God’s words of life free his people–they free us–from our fear of speaking out and confessing Christ. If God is for us, what can man do to us? Our life is secure in Christ. Threats and persecution cannot shut us up. Oh, they can shut us in a prison, but they cannot shut us up. This is a word of encouragement for the church today, living as we do in a world of increasing hostility to the Christian faith. God’s words of life free us from our fears and give us boldness and courage to live and speak as Christians.
Finally, the reading from Revelation. The aged apostle John is not in a prison made of iron bars, but he still is in a prison of sorts. He has been exiled to the isle of Patmos, a little piece of rock off the coast of Asia Minor. It was their version of Alcatraz. And John is there, old and isolated and cut off from the church he loves. But now Christ comes, appearing to John on–guess what, a Sunday, by this time called “the Lord’s day,” since Christ rose on the first day of the week and that is when the church gathers. The risen Lord Jesus comes to John on the Lord’s day, glorious and brilliant and arrayed in dazzling splendor. John is fearful and falls down at the majesty and might of the Messiah in his glory. But Jesus comes and lays his hand on John and says, “Fear not, I am the first and the last, and the living one. I died, and behold I am alive forevermore, and I have the keys of Death and Hades.”

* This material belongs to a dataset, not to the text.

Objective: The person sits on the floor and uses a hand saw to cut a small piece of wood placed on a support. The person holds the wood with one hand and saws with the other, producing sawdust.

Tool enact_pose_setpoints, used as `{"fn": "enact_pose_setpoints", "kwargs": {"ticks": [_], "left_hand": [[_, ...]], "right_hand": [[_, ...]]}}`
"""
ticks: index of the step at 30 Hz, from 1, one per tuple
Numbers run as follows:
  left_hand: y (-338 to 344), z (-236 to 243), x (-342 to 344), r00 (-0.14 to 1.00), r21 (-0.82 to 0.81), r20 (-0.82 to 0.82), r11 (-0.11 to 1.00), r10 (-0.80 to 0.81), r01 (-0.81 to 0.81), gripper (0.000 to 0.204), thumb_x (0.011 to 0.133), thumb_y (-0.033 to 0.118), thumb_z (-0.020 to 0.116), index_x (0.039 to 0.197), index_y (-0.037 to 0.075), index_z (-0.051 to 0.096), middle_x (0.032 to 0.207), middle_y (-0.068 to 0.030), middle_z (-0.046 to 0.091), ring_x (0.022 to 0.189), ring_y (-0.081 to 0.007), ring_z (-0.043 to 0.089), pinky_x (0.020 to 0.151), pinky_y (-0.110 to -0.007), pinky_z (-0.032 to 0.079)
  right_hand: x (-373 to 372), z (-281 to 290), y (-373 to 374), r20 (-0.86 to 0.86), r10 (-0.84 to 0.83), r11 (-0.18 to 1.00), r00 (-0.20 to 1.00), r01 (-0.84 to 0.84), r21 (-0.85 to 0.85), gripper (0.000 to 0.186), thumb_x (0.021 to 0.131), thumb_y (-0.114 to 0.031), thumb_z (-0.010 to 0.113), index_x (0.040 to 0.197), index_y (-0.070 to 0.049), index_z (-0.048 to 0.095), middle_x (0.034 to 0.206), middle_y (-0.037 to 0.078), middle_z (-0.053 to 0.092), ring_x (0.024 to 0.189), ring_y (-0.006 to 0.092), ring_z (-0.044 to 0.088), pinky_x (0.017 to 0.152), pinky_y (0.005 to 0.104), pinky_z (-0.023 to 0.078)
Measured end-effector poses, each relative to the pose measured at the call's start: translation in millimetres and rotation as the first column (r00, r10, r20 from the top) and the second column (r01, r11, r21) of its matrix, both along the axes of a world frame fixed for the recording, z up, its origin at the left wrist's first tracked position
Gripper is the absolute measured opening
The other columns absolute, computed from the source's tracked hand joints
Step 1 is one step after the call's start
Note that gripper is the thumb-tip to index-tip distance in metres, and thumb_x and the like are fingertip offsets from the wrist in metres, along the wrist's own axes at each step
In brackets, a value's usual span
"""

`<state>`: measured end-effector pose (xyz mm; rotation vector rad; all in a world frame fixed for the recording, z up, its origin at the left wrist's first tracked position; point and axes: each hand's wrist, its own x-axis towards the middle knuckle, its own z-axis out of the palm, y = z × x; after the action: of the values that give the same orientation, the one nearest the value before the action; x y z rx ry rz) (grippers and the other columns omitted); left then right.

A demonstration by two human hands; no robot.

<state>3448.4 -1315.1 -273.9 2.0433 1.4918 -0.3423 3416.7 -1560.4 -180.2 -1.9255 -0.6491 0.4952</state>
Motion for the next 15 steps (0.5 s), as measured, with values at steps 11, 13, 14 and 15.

Words of life once again! Words to free us from our fears and give us hope to carry on, whatever our age or adversity. Jesus died–he died for your salvation, for your forgiveness. All your sins have been paid for, in full, by the precious blood of Christ! There is no condemnation for you. God is pleased with you on account of his Son. And this Jesus is the living one. “I died,” he says, “and behold I am alive forevermore, and I have the keys of Death and Hades.” Those doors that would want to lock you in forever, those prison doors of Death and Hell–by now we know that locked doors cannot keep Jesus out. Christ owns the keys to Death and Hades. He is their master. He is their lord. Jesus gained title to those places when he overcame Satan by his death on the cross. The devil has been defeated. Death has been defeated. The gates of hell shall not prevail. The final victory has been won, by our living Lord, and he gives you a share in his victory through his words of life.
So you have nothing to fear. Death has been stripped of its power. Life–new life and eternal salvation, this is what Christ is giving you now on this Lord’s day and throughout this Easter season and on into eternity. The words of life will do their job. Fellow redeemed, fellow believers, you have life forever with Christ your risen Savior.